The reply should contain the full listing exactly as written and no pictures at all.

_DATA BELOW_
Content starts
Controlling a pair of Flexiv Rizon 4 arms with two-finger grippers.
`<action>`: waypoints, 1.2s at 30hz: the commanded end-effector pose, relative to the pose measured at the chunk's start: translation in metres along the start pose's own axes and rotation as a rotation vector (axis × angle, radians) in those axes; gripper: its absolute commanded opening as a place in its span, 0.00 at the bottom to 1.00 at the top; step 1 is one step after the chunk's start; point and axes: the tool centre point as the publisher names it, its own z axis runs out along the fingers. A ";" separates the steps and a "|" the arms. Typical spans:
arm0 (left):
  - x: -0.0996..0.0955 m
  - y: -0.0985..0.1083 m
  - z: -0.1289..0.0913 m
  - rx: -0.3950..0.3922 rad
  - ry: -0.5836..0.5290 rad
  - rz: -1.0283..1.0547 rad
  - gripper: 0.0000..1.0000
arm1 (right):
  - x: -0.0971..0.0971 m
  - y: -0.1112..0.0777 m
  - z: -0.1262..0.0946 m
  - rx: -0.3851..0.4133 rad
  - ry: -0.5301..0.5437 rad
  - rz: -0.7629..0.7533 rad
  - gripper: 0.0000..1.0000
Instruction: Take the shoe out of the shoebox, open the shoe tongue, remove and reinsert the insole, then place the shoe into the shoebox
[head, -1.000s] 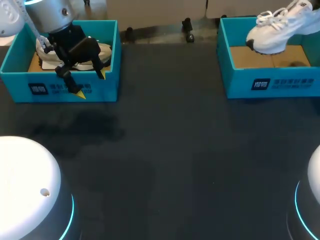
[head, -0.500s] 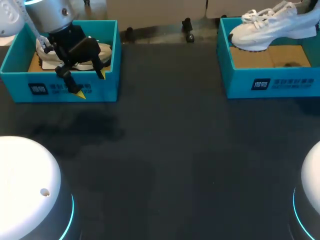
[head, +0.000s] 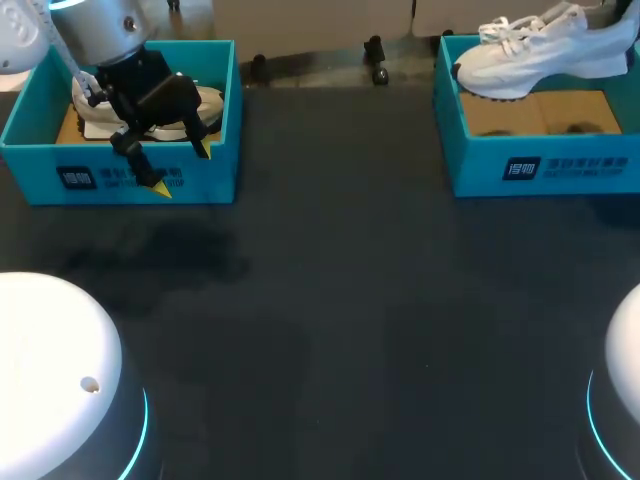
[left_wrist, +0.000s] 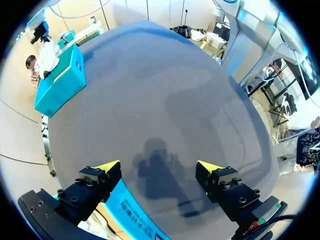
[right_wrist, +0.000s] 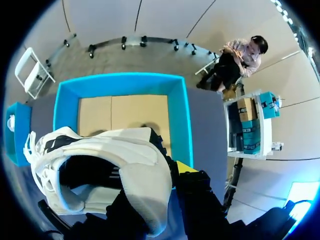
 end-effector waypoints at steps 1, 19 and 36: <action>0.001 0.000 0.000 -0.002 0.000 0.000 1.00 | 0.000 -0.001 0.009 -0.002 0.015 0.013 0.00; 0.001 0.000 0.000 -0.002 0.000 0.000 1.00 | -0.023 -0.007 0.034 0.020 0.022 0.078 0.00; 0.001 0.000 0.000 -0.002 0.000 0.000 1.00 | -0.027 -0.009 0.041 0.009 0.023 0.099 0.00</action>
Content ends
_ANSWER SPACE_
Controlling a pair of Flexiv Rizon 4 arms with two-finger grippers.
`<action>`: waypoints, 1.2s at 30hz: the commanded end-effector pose, relative to the pose measured at the chunk's start: translation in metres along the start pose's own axes and rotation as a rotation vector (axis × angle, radians) in those axes; gripper: its absolute commanded opening as a place in its span, 0.00 at the bottom to 1.00 at the top; step 1 is one step after the chunk's start; point and axes: the tool centre point as the publisher names it, its own z axis runs out along the fingers. A ";" separates the steps and a "|" the arms. Typical spans:
arm0 (left):
  - x: -0.0996..0.0955 m
  - y: -0.0985..0.1083 m
  - z: -0.1289..0.0913 m
  - rx: -0.3950..0.3922 rad
  - ry: -0.5836..0.5290 rad
  - rz: -1.0283..1.0547 rad
  - gripper: 0.0000..1.0000
arm1 (right):
  - x: -0.0971..0.0971 m
  - y: -0.1112..0.0777 m
  - z: -0.1262..0.0946 m
  - rx: -0.3851..0.4133 rad
  - ry: -0.5301..0.5437 rad
  - rz: -0.7629..0.7533 rad
  - gripper: 0.0000..1.0000
Instruction: Take the shoe out of the shoebox, open the shoe tongue, remove and reinsert the insole, then place the shoe into the shoebox
[head, -1.000s] 
[head, -0.500s] 
[head, +0.000s] 
[left_wrist, +0.000s] 
[right_wrist, +0.000s] 
 end-effector waypoints at steps 1, 19 and 36: <action>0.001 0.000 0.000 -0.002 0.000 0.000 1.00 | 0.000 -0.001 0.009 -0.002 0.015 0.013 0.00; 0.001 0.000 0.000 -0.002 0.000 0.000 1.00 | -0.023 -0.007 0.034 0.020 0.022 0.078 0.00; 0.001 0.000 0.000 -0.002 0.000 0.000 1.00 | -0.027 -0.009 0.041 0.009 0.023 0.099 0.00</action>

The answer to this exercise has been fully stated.